External failure costs can get much higher. An external failure is not found by the project team. The defect is usually found by the customer. Although external failure costs are not typically absorbed by the project, they do affect the organization — sometimes, quite a bit. External failure costs include all the costs of internal failure plus the following:

  • Warranty: This includes the shipping to and from the customer, or replacement of the part of product. It has incremental costs of help desks or customer support phone lines. In some cases, this entails sending technicians to the customer site to repair or replace the malfunctioning product.

  • Lawsuits: In some circumstances, product failure will result in a lawsuit. At the very least, this entails the cost of legal representation. Of course, product recalls and class action suits can get extremely expensive.

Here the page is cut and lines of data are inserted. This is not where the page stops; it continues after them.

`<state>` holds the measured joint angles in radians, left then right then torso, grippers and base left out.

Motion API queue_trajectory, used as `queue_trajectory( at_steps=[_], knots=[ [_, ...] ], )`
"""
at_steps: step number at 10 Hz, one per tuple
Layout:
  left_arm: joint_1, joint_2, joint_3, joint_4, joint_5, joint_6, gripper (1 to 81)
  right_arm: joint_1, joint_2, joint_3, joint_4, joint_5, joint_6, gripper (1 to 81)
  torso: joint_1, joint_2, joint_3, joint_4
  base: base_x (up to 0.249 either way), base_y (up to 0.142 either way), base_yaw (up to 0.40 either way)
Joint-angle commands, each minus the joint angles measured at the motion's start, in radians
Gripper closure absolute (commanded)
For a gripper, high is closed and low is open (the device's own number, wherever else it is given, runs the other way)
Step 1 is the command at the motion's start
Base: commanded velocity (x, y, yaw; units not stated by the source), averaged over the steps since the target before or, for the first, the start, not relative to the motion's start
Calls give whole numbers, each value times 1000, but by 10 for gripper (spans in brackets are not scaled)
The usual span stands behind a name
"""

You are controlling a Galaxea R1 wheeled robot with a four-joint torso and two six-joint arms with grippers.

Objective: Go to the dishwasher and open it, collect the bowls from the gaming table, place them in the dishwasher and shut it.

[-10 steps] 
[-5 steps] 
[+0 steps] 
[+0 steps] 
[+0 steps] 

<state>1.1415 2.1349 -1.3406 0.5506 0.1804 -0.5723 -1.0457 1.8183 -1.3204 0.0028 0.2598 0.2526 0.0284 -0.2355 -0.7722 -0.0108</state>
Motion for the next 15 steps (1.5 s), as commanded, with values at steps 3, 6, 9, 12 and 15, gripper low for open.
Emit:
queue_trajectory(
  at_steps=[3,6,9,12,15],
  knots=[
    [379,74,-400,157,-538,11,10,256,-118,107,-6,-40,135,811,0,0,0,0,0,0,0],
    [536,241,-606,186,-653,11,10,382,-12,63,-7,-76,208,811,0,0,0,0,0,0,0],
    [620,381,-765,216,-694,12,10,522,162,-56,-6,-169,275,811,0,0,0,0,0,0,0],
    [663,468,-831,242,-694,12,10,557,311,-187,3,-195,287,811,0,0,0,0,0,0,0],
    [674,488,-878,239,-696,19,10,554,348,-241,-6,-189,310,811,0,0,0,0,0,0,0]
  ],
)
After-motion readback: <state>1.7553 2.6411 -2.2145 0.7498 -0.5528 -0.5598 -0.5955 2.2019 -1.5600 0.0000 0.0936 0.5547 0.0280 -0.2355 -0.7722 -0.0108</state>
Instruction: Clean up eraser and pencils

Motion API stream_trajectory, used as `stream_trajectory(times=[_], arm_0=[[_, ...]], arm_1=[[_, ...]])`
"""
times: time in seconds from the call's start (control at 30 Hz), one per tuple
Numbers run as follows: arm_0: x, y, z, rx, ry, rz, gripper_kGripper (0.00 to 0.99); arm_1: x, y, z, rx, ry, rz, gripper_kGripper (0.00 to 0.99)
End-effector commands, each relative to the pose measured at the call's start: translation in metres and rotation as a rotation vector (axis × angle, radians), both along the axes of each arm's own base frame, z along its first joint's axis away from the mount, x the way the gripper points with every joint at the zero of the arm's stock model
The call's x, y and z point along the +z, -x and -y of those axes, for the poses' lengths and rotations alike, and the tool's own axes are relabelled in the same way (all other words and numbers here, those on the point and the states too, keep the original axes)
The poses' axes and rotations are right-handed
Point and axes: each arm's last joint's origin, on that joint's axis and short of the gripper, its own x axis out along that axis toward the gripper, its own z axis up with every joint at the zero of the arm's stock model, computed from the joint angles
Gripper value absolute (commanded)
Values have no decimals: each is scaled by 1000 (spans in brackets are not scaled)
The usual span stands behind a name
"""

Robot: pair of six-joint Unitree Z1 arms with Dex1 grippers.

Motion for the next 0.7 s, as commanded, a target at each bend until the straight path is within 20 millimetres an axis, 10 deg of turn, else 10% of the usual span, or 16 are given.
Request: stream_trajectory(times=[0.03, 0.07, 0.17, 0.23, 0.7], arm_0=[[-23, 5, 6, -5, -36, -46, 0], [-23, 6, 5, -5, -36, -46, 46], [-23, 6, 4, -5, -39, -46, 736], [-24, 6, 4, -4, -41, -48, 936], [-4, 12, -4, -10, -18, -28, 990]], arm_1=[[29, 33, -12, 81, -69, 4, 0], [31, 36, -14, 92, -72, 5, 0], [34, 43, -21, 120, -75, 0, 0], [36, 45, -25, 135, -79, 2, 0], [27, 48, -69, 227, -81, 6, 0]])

  • Loss of business and goodwill: If you release products that are prone to breaking or that aren’t effective, it won’t be long before you lose customers.

Benchmarks

When planning your quality parameters, you might want to look at best in class or best outcomes from other projects, and use those as a target. This is benchmarking. The childcare center example could benchmark customer satisfaction ratings for the site.

Design of experiments

This technique is used to optimize a product or a process. It entails working with multiple variables to find the best possible combination. For the childcare center example, the kitchen crew might try to optimize a menu with a healthy treat for snack time by adjusting ingredient ratios, cooking time, and cooking temperature to find the best interaction of these variables.

Statistical sampling

To determine whether a group of deliverables meets the quality requirements, you don’t have to test every single one. In many circumstances, you can test a sample of them and determine the viability of the entire group based on the outcome of the sample. Say the Project Management Office Director wanted to determine how well all the project managers are following the change control policies.

If 15 project managers were managing 42 projects, the director could randomly select five change control logs from different project managers for different projects and infer the performance of the rest of the projects based on the results of those five change control logs.

When sampling, you can employ

  • Attribute sampling: Indicates whether the result conforms.

  • Variable sampling: Indicates the degree to which the result complies as rated on a continuous scale.